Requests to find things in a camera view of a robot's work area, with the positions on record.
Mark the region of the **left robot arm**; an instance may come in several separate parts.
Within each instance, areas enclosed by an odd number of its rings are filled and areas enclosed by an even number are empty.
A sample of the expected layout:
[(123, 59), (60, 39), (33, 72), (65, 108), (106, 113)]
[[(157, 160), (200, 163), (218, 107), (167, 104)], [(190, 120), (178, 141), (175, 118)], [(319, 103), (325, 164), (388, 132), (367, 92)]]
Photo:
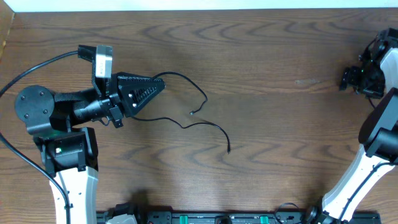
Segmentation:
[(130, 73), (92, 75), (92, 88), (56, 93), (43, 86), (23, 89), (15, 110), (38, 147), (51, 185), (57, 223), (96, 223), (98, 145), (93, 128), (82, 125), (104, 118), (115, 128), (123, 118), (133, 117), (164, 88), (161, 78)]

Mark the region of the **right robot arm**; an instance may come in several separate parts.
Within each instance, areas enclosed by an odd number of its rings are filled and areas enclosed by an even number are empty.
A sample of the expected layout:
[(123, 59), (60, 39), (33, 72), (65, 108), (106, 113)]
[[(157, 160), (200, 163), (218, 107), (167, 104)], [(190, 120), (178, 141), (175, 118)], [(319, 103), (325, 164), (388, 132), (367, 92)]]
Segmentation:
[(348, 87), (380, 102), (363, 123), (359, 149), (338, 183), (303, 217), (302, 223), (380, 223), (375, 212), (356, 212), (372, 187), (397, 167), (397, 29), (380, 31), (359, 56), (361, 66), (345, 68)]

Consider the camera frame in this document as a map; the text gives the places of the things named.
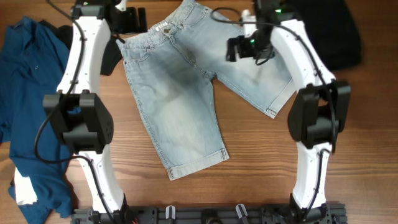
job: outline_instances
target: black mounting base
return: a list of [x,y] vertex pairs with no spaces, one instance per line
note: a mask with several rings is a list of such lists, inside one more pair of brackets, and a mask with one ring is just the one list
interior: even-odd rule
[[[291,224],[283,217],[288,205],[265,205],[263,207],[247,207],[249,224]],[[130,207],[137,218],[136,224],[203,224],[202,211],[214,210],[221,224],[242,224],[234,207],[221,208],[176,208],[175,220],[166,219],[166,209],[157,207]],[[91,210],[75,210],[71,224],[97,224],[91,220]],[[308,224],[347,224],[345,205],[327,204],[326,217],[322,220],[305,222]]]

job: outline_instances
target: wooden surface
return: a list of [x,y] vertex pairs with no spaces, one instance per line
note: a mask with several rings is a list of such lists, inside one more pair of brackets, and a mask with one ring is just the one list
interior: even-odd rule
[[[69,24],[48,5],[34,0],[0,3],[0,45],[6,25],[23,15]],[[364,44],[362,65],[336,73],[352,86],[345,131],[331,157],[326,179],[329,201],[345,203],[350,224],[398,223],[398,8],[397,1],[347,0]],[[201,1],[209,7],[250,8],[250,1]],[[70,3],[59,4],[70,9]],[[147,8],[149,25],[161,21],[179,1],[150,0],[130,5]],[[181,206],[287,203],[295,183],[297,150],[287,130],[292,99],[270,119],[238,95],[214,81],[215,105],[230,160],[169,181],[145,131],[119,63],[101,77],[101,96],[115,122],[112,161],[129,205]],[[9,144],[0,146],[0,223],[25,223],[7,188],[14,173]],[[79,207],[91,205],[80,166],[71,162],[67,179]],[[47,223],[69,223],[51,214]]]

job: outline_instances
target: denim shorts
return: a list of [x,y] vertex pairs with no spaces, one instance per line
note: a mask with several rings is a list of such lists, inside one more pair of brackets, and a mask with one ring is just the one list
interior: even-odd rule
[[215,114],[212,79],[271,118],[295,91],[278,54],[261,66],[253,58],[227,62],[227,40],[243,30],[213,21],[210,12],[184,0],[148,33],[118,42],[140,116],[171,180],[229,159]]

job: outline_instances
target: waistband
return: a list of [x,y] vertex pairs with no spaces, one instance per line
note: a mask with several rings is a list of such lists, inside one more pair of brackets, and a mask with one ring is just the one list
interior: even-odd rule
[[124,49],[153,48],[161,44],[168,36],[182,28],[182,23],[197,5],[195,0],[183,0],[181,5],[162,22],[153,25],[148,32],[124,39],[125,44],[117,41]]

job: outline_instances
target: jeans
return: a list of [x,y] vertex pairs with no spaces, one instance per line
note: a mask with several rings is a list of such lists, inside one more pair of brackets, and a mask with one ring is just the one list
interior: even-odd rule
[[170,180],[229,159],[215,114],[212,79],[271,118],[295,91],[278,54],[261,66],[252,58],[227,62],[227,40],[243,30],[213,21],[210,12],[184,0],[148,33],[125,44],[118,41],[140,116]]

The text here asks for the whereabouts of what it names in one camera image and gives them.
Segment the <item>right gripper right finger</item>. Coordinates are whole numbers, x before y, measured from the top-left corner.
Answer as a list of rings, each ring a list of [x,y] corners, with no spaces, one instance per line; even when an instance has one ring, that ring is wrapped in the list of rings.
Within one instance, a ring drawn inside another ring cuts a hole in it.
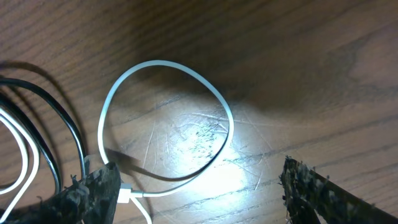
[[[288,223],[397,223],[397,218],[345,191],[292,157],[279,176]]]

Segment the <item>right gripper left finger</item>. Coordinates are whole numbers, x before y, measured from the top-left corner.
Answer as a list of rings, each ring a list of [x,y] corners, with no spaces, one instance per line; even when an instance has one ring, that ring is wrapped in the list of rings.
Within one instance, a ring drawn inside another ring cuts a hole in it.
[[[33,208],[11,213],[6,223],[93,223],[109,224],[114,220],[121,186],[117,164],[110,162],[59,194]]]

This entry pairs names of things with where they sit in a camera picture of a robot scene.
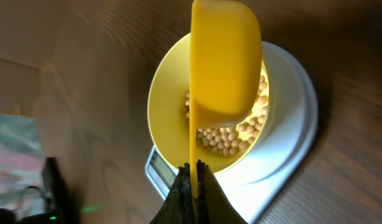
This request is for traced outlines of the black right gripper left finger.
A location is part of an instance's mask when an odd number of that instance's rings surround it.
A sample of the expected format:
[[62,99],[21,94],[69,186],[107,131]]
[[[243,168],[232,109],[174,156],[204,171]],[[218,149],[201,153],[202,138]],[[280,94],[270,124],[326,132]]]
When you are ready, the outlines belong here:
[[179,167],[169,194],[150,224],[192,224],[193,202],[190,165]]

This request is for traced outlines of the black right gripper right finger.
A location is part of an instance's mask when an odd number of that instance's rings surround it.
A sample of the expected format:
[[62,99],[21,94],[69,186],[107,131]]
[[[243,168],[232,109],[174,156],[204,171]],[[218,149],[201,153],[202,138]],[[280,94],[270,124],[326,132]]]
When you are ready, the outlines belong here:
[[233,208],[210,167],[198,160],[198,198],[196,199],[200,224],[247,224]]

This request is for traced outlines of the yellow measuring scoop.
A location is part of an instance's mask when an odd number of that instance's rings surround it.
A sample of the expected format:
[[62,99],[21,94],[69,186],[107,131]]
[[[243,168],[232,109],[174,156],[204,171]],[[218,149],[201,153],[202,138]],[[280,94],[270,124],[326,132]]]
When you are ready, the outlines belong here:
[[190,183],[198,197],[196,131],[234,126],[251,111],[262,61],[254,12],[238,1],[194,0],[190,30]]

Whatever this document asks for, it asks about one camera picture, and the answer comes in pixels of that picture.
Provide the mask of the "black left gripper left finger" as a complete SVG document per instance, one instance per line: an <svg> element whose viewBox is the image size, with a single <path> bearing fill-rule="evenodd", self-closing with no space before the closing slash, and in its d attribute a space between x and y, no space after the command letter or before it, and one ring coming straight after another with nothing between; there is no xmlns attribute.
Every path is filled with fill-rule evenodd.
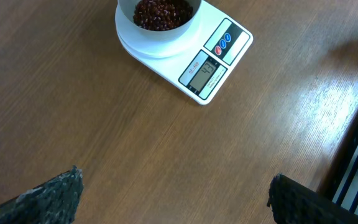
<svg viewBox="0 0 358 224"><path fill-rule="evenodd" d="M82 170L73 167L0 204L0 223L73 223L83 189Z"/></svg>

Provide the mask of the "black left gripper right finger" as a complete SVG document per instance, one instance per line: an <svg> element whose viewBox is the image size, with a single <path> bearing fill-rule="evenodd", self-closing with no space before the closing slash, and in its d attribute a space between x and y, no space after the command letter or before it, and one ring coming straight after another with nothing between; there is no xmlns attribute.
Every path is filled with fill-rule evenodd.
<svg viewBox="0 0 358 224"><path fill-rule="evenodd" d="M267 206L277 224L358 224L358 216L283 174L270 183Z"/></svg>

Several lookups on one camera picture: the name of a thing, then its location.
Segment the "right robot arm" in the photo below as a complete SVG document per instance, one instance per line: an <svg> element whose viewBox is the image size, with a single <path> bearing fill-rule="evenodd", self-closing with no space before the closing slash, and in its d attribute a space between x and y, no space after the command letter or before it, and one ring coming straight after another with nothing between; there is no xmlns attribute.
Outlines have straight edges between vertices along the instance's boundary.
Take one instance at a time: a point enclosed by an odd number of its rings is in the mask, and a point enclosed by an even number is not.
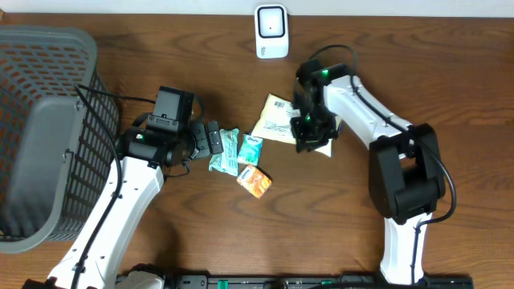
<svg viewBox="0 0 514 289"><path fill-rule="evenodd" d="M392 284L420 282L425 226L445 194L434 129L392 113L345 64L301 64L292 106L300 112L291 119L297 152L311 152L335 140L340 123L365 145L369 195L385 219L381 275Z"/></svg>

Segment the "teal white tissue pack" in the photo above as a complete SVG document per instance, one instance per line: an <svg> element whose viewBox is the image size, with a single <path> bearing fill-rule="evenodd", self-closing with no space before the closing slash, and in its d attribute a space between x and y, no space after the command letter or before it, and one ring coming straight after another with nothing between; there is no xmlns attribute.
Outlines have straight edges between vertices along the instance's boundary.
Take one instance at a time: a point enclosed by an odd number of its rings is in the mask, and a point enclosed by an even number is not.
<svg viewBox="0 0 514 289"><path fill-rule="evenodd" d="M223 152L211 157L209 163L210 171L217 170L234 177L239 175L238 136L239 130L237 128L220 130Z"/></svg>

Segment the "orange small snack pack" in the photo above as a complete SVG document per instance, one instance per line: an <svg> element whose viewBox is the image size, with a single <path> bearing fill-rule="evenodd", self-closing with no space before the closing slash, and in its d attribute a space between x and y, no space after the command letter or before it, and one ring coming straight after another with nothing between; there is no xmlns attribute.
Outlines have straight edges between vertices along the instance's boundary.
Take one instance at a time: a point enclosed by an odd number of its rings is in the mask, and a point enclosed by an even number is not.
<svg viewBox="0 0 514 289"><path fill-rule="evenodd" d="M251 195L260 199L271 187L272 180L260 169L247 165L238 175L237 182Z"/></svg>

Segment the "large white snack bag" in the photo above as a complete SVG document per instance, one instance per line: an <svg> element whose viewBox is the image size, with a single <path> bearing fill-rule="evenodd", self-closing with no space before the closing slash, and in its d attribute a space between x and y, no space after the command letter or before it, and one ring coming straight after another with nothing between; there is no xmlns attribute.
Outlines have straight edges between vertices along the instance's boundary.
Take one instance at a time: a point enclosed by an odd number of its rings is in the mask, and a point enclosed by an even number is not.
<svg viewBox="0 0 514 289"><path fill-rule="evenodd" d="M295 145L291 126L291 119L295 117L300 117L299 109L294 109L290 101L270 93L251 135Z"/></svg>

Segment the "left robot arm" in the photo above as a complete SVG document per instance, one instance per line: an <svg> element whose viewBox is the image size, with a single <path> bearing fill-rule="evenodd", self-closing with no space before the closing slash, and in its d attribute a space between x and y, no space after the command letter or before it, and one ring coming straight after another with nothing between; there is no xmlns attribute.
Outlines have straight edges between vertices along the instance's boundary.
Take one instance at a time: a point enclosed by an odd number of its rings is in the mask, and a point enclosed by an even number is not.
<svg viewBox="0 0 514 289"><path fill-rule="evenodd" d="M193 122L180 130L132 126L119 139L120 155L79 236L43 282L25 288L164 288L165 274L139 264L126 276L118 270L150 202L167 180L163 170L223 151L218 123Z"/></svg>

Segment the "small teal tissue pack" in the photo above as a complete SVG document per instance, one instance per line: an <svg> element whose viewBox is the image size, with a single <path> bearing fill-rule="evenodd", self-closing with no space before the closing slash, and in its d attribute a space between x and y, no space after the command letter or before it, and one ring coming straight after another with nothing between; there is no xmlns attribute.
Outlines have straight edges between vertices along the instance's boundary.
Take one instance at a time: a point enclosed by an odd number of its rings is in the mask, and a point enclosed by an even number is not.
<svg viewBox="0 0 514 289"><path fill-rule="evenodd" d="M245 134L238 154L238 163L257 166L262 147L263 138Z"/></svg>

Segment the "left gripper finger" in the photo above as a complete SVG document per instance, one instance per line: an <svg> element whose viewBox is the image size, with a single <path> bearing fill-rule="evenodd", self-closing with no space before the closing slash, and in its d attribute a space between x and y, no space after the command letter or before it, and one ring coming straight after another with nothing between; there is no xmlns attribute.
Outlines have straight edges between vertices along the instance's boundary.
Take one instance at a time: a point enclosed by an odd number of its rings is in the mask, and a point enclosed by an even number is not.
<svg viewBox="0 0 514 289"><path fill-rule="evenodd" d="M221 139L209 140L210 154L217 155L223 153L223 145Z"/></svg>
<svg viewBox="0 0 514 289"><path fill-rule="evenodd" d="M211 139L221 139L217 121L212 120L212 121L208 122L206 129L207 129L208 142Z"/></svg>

● ● ● ● ● ● ●

Directions:
Please say how many lines in the records above contain the word "whole", giving the number alone.

Result of this exercise:
2